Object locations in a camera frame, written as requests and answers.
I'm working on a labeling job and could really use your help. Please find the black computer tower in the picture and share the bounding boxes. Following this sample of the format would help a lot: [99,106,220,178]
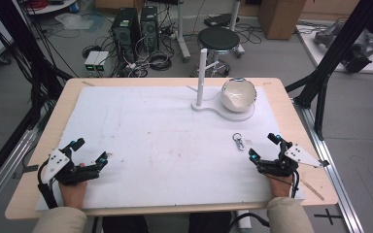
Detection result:
[111,7,142,62]
[140,5,160,52]

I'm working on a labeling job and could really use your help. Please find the small white power box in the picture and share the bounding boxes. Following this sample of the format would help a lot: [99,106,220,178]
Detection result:
[84,50,101,73]
[93,50,111,73]

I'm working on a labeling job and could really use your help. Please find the aluminium rail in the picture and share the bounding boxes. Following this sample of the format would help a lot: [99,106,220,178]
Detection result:
[292,98,365,233]
[0,106,51,224]

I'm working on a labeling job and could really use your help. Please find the black flat case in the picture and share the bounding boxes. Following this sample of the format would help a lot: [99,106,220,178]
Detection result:
[203,13,241,29]

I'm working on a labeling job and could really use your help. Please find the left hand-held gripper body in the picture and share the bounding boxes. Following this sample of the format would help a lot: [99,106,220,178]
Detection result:
[40,147,101,186]

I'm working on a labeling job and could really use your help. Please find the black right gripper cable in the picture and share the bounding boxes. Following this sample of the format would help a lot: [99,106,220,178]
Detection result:
[288,170,302,199]

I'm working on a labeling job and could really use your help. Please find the person's legs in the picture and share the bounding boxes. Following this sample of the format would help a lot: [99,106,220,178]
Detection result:
[100,211,233,233]

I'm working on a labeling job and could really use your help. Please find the silver key ring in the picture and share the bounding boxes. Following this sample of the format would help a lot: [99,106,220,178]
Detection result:
[232,132,246,151]

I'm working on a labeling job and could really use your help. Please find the white round table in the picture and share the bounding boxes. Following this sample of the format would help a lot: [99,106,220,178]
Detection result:
[21,0,79,17]

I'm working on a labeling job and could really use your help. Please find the white table leg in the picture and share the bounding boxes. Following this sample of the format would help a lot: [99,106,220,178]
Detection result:
[176,0,192,63]
[228,0,246,59]

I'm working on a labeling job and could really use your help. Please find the cardboard box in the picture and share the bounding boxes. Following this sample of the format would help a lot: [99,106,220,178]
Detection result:
[257,0,308,41]

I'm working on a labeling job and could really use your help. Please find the person's left hand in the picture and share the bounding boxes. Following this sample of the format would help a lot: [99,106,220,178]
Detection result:
[57,162,88,210]

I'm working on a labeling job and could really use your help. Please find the black robot device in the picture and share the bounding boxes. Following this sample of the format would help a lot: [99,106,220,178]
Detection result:
[340,30,373,74]

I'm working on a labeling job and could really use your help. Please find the white floor board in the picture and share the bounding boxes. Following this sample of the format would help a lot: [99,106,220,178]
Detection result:
[295,24,373,75]

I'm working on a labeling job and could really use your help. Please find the grey robot device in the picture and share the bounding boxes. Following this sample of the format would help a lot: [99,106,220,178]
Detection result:
[313,21,344,49]

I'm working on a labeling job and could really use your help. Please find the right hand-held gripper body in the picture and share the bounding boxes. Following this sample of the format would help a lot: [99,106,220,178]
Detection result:
[256,143,330,178]

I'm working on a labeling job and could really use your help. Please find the black round stool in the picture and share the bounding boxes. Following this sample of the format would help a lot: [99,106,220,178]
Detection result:
[190,26,246,78]

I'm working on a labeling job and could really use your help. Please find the person's right hand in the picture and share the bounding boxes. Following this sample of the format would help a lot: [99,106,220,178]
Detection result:
[266,174,295,199]

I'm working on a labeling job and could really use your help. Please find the white stand with pole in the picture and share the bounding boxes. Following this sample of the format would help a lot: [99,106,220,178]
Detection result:
[186,48,256,123]

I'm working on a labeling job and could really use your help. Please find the thin wooden stick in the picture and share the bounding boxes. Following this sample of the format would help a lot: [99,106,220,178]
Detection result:
[300,180,325,202]

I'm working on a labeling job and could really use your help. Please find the black metal frame strut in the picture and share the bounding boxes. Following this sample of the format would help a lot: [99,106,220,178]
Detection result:
[0,0,74,130]
[285,0,373,141]

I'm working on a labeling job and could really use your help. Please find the white foam mat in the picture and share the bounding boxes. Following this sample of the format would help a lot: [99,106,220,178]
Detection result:
[35,84,306,213]

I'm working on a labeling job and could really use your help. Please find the coil of black cable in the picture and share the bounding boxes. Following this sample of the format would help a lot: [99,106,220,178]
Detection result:
[147,50,173,72]

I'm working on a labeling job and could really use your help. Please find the black floor cable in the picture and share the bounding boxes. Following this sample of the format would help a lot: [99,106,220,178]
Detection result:
[226,212,270,233]

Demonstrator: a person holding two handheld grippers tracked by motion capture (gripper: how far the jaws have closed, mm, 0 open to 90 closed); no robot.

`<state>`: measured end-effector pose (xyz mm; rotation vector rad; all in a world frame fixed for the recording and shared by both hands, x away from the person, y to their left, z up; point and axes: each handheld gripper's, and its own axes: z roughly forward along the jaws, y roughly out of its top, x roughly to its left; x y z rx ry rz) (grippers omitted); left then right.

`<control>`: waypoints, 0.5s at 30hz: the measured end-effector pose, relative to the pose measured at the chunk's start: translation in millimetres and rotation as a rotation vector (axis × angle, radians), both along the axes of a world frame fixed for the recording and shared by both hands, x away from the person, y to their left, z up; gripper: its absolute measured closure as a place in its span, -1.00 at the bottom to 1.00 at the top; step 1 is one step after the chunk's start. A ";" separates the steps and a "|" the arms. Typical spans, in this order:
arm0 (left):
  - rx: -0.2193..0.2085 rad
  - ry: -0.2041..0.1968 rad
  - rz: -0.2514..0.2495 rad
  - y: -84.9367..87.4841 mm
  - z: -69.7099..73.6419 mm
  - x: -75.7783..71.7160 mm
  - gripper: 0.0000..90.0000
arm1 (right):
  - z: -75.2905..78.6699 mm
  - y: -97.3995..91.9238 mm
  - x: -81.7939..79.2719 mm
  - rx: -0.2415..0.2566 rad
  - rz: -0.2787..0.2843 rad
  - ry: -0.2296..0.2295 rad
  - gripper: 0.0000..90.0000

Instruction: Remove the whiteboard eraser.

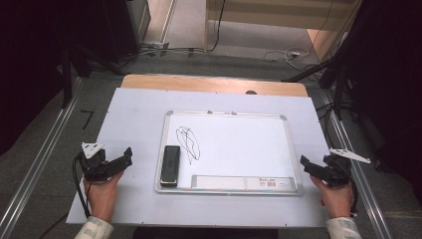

========

#### WORK TO COMPLETE:
A bare number should be your reply: how many lines in the entries above include the word "rotation".

#### PROBLEM SOLUTION:
2